Soll unter der Wand- oder Deckenverkleidung noch eine Dämmung angebracht werden, wird der Dämmstoff (etwa Dämmmatten oder Dämmplatten) zwischen den an die Wand gedübelten Latten befestigt. Darauf kommt dann eine PE-Folie, die an der Lattung dicht verklebt werden sollte. Die sogenannte Konterlattung wird dann – ebenfalls mit Unterkonstruktionslatten – quer zu den darunterliegenden Latten darüber angebracht, so dass ein Lattengitter entsteht. Um die Latten richtig auszurichten, kontrollieren Sie sie bei der Montage mit der Wasserwaage.

Tipp: Wenn Sie eine Konterlattung anbringen, kann es sinnvoll sein, die unteren Latten nicht senkrecht, sondern waagerecht an der Wand zu befestigen. Üblicherweise ist die Montage am einfachsten, wenn die oberste Lattung quer zur Lauf- bzw.

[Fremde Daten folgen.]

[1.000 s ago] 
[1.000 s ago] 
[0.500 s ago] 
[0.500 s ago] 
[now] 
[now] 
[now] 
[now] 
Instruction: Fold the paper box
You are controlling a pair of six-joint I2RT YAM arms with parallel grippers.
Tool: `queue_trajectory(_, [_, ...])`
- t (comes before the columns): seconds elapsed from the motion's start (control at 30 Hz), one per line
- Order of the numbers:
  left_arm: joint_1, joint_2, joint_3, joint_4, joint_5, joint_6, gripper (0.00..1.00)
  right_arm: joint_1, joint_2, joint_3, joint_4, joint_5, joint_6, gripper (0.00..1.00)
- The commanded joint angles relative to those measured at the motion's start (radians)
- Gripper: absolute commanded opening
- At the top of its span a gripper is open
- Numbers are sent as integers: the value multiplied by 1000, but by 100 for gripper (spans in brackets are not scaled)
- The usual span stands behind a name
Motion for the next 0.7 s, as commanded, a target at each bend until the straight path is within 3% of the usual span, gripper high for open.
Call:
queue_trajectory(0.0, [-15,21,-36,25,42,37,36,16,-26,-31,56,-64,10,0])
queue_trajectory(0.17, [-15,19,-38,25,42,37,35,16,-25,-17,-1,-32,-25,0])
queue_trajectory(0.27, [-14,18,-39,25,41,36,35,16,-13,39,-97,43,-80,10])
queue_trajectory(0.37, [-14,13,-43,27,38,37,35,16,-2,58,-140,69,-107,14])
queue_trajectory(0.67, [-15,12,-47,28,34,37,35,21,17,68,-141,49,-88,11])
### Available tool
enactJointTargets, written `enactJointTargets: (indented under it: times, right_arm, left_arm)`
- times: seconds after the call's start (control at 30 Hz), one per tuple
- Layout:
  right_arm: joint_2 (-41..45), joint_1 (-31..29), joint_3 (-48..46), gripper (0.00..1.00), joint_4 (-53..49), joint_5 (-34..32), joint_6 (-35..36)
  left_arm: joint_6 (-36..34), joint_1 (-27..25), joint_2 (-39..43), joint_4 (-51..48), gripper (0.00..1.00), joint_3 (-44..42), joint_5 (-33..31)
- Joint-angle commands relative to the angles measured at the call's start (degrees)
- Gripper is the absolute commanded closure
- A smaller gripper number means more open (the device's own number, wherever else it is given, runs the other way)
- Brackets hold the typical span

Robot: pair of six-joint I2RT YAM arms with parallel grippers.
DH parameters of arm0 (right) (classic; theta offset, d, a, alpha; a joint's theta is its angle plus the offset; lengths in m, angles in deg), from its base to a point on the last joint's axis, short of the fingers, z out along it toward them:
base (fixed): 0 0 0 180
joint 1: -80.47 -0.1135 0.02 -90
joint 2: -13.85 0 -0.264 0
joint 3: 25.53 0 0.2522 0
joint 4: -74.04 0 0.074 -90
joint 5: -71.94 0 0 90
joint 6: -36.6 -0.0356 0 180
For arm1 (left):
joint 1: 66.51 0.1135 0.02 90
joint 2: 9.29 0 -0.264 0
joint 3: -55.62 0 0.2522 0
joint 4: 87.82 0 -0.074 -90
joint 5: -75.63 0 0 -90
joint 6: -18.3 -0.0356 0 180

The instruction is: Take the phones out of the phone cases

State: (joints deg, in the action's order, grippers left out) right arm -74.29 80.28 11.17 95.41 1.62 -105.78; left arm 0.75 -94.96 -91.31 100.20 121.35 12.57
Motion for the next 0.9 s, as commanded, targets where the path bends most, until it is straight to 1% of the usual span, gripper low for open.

Verlegerichtung der Paneele angebracht wird.

Paneele anbringen mit System

Üblicherweise bietet der Hersteller neben den Paneelen auch Profilleisten bzw. Abschlussleisten in derselben Optik sowie passende Befestigungselemente an. So können Sie alle schwierigen Stellen problemlos kaschieren und erhalten ein stimmiges Gesamtbild. Abschlussleisten sind als Fußleisten, Deckenleisten, Hohlkehlleisten und Winkel erhältlich; sehen Sie sich bei der Auswahl der Paneele das Angebot des Herstellers an und rechnen Sie gleich alle benötigten Abschlussleisten mit ein.